Last week, the High Court ruled that women from Northern Ireland are not entitled to free abortion care in England. The judgement put the spotlight back on the injustice that there are women living in the UK on 2014 who are not able to access abortion care when they need it. 

Pro-choice campaigners have been arguing for decades that all women in the UK should be entitled to free, legal abortion when they need it. Seems rather basic, really. Yet any drive for progress is blocked by anti-choice politicians using the same tried, tested, and quite frankly tired, excuses for years. The parallels in this article we found in our archive from the Independent on Sunday on 13th November 1994, for example, are astonishing.

Cartoon from Independent on Sunday, 13th November 1994 

The article below, by Kenan Malik, looked at the ‘implacable opposition to abortion [that] crosses the divide in Northern Ireland.’ Change the date in the top right hand corner of this  and despite being 20 years old the entire article could quite easily be taken from a paper over the weekend. You wouldn’t even need to go to the hassle of getting some new quotes from politicians – the excuses and, to put it politely, misleading statements about the lack of support for abortion among the general population are still trotted out. 

'Abortion as a unifying force in Irish politics' is sadly still very much a barrier to change. Steve Bell’s cartoon in the Guardian on Friday, below, was particularly on the money, and at a recent seminar the fact that abortion is one of the few issues both sides agree on was cited as a key factor in the continued stalemate.

Steve Bell cartoon published in the Guardian on Friday 9th May 2014 

Inconveniently for anti-choice politicians, surveys and polls have been showing for years that a significant proportion of Northern Ireland just don’t agree with their views. Malik’s 1994 article looks at a survey conducted that year by Ulster Marketing Surveys for the Birth Control Trust which showed just that

Belfast Telegraph, 11th November 1994 

Clearly politicians were out of step with public opinion in 1994 – and they still are today. FPA polling has shown that the majority support liberalising the abortion law, and this figure is still growing.  A Belfast Telegraph survey in 2012 also found that one in four in Northern Ireland support abortion on demand – a more liberal system than is currently in place in the rest of the UK. Despite these compelling statistics, politicians have continually ignored the mood for change. The then Secretary of State for Health, Virginia Bottomley, declared in 1994 that ‘there is no will in Northern Ireland for such change.’ In 2014 we have SDLP MLA Pat Ramsey taking over the reigns of blind denial stating that there is ‘no appetite for abortion.’

The experience of women facing unplanned pregnancies women of Northern Ireland in 1994 is also sadly similar to those facing unplanned pregnancies today. The personal stories in this piece of women feeling too ashamed to tell anyone about their pregnancy, of feeling isolation, and of struggling to meet the huge financial burden sadly echo those of the women of Northern Ireland today.

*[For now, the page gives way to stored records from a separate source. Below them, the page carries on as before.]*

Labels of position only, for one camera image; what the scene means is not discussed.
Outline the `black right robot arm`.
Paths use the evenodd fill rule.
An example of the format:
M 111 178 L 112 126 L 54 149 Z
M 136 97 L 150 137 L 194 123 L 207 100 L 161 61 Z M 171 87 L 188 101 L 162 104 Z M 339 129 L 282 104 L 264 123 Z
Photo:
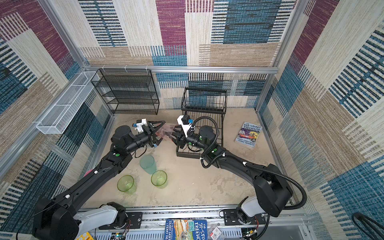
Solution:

You get a sense of Groundhog Day when reading this article. Women in Northern Ireland are having abortions and they are paying a huge emotional and financial cost. This cost has been imposed by their own politicians, united in their ability to ignore both women’s experiences and the support for change. 

We were all very disappointed with last week’s ruling that women from Northern Ireland aren’t able to access free abortions on the NHS in England. But let's hope in another 20 years time these women will not only be able to access free NHS care, but most importantly able to do that at home.